## EXERCISE DESCRIPTION
Return each line of the data below unchanged, please.

INFORMATION SUPPLIED Block Start

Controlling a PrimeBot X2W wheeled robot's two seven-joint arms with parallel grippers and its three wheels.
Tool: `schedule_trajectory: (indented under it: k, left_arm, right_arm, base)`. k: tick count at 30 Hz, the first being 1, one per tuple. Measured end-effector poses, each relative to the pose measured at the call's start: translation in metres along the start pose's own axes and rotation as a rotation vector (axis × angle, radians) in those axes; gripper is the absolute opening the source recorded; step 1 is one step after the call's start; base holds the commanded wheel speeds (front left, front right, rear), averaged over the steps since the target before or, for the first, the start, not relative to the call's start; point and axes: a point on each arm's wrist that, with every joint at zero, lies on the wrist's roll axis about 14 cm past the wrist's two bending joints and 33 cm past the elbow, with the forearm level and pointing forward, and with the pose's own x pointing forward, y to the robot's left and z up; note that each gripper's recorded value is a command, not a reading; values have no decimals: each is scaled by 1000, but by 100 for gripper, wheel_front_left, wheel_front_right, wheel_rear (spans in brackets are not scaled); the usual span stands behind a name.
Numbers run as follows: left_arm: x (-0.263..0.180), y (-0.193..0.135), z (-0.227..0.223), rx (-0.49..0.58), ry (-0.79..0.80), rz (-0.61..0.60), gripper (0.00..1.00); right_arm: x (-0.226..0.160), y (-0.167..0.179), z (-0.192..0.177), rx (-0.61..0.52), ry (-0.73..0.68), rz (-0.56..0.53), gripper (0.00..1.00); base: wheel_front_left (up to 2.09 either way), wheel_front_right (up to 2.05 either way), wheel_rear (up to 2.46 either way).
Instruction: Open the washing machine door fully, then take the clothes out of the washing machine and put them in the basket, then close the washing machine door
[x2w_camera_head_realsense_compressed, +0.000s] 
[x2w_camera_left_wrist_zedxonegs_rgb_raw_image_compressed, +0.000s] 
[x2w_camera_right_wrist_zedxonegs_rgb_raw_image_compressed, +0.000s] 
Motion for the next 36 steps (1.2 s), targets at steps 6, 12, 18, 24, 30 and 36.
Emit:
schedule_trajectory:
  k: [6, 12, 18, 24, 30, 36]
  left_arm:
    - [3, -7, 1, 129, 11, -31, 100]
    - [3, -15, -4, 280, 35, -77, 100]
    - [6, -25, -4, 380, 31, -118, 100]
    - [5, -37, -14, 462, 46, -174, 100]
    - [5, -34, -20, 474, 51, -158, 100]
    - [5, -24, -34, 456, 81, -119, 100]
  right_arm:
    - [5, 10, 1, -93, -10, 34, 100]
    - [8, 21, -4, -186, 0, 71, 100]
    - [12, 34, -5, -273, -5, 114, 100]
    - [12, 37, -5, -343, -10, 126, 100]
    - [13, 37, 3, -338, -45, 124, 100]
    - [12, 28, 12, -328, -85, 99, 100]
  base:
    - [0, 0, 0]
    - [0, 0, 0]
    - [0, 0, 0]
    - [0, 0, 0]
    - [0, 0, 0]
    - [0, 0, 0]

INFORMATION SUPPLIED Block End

## SOLUTION FOR THIS PROBLEM
Controlling a PrimeBot X2W wheeled robot's two seven-joint arms with parallel grippers and its three wheels.
Tool: `schedule_trajectory: (indented under it: k, left_arm, right_arm, base)`. k: tick count at 30 Hz, the first being 1, one per tuple. Measured end-effector poses, each relative to the pose measured at the call's start: translation in metres along the start pose's own axes and rotation as a rotation vector (axis × angle, radians) in those axes; gripper is the absolute opening the source recorded; step 1 is one step after the call's start; base holds the commanded wheel speeds (front left, front right, rear), averaged over the steps since the target before or, for the first, the start, not relative to the call's start; point and axes: a point on each arm's wrist that, with every joint at zero, lies on the wrist's roll axis about 14 cm past the wrist's two bending joints and 33 cm past the elbow, with the forearm level and pointing forward, and with the pose's own x pointing forward, y to the robot's left and z up; note that each gripper's recorded value is a command, not a reading; values have no decimals: each is scaled by 1000, but by 100 for gripper, wheel_front_left, wheel_front_right, wheel_rear (spans in brackets are not scaled); the usual span stands behind a name.
Numbers run as follows: left_arm: x (-0.263..0.180), y (-0.193..0.135), z (-0.227..0.223), rx (-0.49..0.58), ry (-0.79..0.80), rz (-0.61..0.60), gripper (0.00..1.00); right_arm: x (-0.226..0.160), y (-0.167..0.179), z (-0.192..0.177), rx (-0.61..0.52), ry (-0.73..0.68), rz (-0.56..0.53), gripper (0.00..1.00); base: wheel_front_left (up to 2.09 either way), wheel_front_right (up to 2.05 either way), wheel_rear (up to 2.46 either way).
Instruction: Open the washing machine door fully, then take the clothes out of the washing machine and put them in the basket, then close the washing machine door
[x2w_camera_head_realsense_compressed, +0.000s] 
[x2w_camera_left_wrist_zedxonegs_rgb_raw_image_compressed, +0.000s] 
[x2w_camera_right_wrist_zedxonegs_rgb_raw_image_compressed, +0.000s] 
Motion for the next 36 steps (1.2 s), targets at steps 6, 12, 18, 24, 30 and 36.
Emit:
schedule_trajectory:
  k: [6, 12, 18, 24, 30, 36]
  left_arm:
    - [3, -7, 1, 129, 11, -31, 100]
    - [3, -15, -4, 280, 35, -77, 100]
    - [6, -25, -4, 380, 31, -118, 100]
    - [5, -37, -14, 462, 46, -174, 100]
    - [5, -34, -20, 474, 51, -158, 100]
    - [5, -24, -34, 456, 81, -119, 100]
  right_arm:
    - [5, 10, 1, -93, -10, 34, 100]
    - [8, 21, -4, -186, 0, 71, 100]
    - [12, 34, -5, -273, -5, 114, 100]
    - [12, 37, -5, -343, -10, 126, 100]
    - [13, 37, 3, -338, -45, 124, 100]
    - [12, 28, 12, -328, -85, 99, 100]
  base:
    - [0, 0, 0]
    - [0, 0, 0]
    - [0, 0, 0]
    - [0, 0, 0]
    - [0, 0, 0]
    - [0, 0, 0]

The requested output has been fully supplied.